The river had been frozen for days.  As she approached it she could easily see that it could support her weight.  So off she trekked.  But somewhere in the middle she heard a dreadful noise—the ice was cracking.  She instantly turned back to try to reach thicker ice near the shore, but it was too late.  The next instant she went crashing through the thin ice into the painfully cold river water.  Desperately grabbing at solid ice, she watched in horror as it broke off in her hands.  Finally she grabbed thicker ice that held firm.  Slowly she pulled herself out. 

Her layered clothes had soaked up the water and weighed her down.  Had she been pulled under, she would never have been able to reach the surface, much less climb out.

But she didn’t sink.  That thick, heavy overcoat, spread out over the surface of the unbroken ice around her, provided enough support to keep her afloat.  Had the hole in the ice been larger, had the coat become waterlogged, Mimi would have gone down.  She would not have grown to adulthood, married my grandfather, given birth to my Dad.  And you would be reading someone else’s column right now.

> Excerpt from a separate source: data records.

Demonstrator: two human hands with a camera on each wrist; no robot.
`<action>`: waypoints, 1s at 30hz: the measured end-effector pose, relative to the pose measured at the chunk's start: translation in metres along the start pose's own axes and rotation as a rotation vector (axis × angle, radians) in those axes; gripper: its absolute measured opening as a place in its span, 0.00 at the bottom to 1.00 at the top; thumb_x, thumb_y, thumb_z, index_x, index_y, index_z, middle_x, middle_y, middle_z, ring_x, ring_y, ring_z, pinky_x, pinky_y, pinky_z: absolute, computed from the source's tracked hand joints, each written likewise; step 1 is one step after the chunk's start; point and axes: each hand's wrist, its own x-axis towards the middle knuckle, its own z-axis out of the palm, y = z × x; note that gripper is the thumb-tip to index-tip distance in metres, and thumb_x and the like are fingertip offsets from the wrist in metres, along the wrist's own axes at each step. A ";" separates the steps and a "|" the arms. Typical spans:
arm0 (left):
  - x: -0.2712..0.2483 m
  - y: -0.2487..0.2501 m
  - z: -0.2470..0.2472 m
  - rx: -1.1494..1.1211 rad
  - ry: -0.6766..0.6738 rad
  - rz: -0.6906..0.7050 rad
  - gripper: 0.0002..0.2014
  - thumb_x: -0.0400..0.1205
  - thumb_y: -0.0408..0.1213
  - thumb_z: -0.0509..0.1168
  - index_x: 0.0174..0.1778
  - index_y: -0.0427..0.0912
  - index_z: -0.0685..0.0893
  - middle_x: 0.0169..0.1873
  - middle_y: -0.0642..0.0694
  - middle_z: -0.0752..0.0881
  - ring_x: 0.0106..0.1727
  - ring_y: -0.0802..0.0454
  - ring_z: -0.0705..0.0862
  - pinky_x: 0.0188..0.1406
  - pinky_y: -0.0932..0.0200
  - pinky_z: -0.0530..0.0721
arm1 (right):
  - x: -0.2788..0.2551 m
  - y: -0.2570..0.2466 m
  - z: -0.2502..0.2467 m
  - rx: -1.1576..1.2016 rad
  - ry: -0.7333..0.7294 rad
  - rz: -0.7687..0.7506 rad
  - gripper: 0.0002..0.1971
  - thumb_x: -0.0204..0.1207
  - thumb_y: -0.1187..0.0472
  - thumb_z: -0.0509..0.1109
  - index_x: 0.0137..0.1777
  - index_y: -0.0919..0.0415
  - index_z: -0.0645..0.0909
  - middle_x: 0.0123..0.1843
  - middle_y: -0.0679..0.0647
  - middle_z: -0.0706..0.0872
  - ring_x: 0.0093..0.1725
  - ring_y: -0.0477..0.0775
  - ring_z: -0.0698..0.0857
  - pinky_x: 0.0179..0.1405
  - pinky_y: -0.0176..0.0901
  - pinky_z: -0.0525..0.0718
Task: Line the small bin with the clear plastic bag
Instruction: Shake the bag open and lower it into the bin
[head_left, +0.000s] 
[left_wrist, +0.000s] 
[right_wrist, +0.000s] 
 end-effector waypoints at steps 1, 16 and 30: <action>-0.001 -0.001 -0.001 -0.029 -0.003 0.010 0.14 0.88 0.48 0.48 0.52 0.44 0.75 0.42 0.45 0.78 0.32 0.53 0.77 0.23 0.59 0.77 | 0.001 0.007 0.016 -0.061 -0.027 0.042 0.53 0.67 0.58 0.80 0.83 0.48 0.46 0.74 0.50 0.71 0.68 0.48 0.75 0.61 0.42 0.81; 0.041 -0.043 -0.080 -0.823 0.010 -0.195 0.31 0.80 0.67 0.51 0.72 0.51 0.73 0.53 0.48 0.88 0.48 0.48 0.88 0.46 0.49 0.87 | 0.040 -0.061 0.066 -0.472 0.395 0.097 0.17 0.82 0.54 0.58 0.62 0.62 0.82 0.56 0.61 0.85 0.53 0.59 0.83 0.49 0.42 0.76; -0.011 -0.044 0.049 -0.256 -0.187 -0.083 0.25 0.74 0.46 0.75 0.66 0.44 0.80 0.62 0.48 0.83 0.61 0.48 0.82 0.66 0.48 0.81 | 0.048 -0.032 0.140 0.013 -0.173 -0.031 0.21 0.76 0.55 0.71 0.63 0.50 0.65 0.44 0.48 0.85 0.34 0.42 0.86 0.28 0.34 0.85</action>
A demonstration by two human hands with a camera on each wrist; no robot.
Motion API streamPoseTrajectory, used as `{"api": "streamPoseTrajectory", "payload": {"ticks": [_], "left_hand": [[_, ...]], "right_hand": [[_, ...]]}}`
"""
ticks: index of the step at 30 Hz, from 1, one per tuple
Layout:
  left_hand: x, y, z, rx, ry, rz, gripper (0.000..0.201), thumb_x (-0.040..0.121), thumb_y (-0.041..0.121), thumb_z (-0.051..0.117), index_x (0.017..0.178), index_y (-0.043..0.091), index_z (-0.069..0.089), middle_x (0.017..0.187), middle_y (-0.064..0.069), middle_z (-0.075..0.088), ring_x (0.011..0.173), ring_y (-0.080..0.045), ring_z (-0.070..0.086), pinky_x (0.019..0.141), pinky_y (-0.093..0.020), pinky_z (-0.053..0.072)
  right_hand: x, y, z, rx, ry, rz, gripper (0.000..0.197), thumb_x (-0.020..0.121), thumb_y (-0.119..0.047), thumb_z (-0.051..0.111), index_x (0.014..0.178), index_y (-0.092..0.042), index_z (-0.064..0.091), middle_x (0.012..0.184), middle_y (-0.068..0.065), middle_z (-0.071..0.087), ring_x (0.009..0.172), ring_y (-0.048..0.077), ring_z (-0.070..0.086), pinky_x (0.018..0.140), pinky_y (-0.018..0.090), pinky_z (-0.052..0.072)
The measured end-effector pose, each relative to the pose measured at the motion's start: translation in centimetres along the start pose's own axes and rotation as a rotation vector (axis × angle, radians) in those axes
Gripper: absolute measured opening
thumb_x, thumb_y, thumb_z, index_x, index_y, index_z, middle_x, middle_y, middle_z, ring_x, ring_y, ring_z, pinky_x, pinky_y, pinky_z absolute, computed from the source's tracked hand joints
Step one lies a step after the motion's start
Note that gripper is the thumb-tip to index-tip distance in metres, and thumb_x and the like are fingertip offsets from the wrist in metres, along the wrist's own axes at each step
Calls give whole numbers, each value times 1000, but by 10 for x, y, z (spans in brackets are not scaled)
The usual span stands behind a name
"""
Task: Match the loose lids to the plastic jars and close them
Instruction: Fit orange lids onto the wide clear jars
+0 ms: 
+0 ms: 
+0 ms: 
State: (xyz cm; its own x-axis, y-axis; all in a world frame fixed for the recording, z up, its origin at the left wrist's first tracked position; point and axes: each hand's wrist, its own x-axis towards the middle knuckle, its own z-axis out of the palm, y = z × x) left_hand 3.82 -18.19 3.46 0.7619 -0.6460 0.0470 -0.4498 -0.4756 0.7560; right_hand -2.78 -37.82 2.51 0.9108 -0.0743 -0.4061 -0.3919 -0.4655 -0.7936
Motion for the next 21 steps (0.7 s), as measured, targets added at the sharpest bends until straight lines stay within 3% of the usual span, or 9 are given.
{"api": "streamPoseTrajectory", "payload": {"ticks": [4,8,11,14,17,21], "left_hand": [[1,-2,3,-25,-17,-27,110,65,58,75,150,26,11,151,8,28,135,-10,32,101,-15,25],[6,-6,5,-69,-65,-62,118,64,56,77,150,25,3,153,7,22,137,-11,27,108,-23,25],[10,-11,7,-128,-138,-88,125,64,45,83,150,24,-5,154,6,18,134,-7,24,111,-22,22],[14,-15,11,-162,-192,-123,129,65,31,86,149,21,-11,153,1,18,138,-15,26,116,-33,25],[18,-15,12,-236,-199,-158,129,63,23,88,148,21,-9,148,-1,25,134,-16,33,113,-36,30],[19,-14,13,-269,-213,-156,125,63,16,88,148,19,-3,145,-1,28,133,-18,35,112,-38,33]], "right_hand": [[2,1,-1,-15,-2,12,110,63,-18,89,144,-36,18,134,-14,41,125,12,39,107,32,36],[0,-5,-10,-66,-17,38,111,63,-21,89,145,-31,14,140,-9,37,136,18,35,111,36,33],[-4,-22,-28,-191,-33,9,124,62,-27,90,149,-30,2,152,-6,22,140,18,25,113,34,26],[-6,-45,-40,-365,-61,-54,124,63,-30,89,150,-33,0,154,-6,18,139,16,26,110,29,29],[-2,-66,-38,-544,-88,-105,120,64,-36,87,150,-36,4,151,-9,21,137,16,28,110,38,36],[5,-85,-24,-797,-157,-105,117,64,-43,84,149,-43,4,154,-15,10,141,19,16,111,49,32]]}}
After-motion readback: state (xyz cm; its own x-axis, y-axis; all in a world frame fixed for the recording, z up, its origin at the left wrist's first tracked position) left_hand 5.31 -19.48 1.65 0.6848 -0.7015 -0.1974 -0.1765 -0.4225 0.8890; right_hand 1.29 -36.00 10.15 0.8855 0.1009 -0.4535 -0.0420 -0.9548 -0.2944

God protected Mimi in her hour of need as an inexperienced child.  But why does He not intervene to rescue everyone who lands in trouble?  We cannot know that answer this side of eternity.  But if someone handed you a great Christmas gift, would you dare fault them for not giving you even more?  It is by the grace of an Almighty watchful God that the Fort Nashborough settlers, my grandmother Mimi, or anyone else ever escapes disaster.

 “The steps of a good man are ordered by the LORD, and He delights in his way.  Though he fall, he shall not be utterly cast down; for the LORD upholds him with His hand” (Psalm 37:23-24).